AIM OF THE TASK: From the first line of the records through the line containing "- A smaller", retype every line exactly and nothing else.

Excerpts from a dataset
**********
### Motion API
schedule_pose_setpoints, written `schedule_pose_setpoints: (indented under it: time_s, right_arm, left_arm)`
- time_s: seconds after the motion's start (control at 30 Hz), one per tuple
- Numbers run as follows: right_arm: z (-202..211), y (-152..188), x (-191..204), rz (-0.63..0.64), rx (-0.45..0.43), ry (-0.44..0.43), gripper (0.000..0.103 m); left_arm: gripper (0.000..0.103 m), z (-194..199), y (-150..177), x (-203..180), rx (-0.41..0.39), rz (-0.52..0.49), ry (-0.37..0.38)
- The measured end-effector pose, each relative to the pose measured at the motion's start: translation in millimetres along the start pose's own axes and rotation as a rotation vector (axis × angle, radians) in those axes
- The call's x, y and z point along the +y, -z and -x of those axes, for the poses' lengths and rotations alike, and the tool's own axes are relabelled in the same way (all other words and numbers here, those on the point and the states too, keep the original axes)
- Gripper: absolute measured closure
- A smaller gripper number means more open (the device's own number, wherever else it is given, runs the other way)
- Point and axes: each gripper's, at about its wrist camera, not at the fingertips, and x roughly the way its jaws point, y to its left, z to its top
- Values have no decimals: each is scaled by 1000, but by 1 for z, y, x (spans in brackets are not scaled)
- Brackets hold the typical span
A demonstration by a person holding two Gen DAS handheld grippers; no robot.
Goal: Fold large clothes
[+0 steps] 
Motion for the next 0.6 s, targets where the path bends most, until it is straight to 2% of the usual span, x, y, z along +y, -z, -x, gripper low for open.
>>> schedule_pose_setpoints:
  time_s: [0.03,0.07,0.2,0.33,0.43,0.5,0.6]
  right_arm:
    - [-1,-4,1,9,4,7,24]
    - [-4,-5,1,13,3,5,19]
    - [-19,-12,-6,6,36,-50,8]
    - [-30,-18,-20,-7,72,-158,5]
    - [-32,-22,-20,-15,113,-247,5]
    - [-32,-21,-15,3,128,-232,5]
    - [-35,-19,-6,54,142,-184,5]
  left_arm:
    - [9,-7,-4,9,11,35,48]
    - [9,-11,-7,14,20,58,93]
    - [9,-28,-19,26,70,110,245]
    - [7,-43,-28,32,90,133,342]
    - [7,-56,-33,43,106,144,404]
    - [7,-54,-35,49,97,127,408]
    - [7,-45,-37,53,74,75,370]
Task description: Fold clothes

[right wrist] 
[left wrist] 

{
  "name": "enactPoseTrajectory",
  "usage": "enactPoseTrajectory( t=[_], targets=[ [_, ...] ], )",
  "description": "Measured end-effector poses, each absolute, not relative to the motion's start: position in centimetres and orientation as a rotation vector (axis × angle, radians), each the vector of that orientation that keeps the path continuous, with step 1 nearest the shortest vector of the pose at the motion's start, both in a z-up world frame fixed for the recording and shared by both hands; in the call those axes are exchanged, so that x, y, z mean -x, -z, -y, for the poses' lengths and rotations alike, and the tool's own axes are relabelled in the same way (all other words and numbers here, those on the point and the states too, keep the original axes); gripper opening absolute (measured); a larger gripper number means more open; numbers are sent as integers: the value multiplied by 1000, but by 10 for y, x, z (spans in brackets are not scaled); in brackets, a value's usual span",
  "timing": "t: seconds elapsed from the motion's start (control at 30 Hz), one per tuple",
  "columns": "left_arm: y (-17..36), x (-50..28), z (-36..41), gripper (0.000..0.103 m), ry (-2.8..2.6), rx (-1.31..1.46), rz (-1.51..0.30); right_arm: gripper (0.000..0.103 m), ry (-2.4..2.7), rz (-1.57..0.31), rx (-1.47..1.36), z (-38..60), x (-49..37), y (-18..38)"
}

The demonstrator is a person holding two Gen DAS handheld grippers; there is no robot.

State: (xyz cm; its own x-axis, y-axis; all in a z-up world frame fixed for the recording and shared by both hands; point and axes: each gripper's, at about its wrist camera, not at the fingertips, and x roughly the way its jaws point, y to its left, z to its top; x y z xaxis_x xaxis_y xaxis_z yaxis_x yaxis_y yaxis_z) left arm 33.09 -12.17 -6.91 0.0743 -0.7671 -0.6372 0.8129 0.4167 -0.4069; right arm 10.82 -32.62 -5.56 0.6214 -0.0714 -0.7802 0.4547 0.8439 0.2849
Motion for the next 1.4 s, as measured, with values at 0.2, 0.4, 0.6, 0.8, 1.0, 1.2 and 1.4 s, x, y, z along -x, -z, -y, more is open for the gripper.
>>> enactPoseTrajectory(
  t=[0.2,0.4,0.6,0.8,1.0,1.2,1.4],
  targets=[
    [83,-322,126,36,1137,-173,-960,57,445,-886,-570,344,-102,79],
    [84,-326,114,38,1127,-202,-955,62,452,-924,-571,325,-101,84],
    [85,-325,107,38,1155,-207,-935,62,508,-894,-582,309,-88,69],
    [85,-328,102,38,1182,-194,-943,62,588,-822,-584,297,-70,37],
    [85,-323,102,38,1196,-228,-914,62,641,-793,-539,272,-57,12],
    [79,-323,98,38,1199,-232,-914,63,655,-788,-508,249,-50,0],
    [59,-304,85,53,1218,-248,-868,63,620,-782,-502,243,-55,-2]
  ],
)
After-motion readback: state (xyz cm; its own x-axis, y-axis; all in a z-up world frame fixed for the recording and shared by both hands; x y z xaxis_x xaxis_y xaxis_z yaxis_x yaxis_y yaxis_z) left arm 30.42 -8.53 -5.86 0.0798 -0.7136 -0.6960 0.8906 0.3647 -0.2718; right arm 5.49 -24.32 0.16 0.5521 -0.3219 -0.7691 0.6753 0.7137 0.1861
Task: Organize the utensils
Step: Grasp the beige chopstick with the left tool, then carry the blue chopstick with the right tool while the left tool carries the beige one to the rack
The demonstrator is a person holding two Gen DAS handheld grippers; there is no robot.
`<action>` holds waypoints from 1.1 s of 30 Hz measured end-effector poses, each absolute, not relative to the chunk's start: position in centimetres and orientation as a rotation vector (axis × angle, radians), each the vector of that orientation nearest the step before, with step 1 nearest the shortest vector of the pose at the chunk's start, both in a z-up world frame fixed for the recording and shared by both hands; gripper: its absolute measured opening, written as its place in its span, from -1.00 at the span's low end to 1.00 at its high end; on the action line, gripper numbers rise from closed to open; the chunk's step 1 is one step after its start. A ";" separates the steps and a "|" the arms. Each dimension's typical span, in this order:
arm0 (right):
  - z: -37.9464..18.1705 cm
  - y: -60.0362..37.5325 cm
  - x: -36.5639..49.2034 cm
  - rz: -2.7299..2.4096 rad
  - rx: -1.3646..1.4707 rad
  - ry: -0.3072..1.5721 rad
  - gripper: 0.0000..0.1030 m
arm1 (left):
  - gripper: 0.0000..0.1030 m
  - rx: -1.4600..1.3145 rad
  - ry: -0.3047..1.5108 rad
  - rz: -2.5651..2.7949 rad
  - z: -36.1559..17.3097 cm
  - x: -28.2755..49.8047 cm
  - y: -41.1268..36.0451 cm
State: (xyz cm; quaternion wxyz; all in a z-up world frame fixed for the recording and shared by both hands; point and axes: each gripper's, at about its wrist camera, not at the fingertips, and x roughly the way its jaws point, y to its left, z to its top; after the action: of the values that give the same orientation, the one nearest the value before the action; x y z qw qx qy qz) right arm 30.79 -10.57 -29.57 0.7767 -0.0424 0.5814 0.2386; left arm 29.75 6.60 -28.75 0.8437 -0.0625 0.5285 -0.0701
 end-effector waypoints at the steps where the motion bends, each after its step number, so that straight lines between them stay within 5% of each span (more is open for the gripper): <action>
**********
SOLVED EXERCISE:
### Motion API
schedule_pose_setpoints, written `schedule_pose_setpoints: (indented under it: time_s, right_arm, left_arm)`
- time_s: seconds after the motion's start (control at 30 Hz), one per tuple
- Numbers run as follows: right_arm: z (-202..211), y (-152..188), x (-191..204), rz (-0.63..0.64), rx (-0.45..0.43), ry (-0.44..0.43), gripper (0.000..0.103 m); left_arm: gripper (0.000..0.103 m), z (-194..199), y (-150..177), x (-203..180), rx (-0.41..0.39), rz (-0.52..0.49), ry (-0.37..0.38)
- The measured end-effector pose, each relative to the pose measured at the motion's start: translation in millimetres along the start pose's own axes and rotation as a rotation vector (axis × angle, radians) in those axes
- The call's x, y and z point along the +y, -z and -x of those axes, for the poses' lengths and rotations alike, and the tool's own axes are relabelled in the same way (all other words and numbers here, those on the point and the states too, keep the original axes)
- Gripper: absolute measured closure
- A smaller gripper number means more open (the device's own number, wherever else it is given, runs the other way)

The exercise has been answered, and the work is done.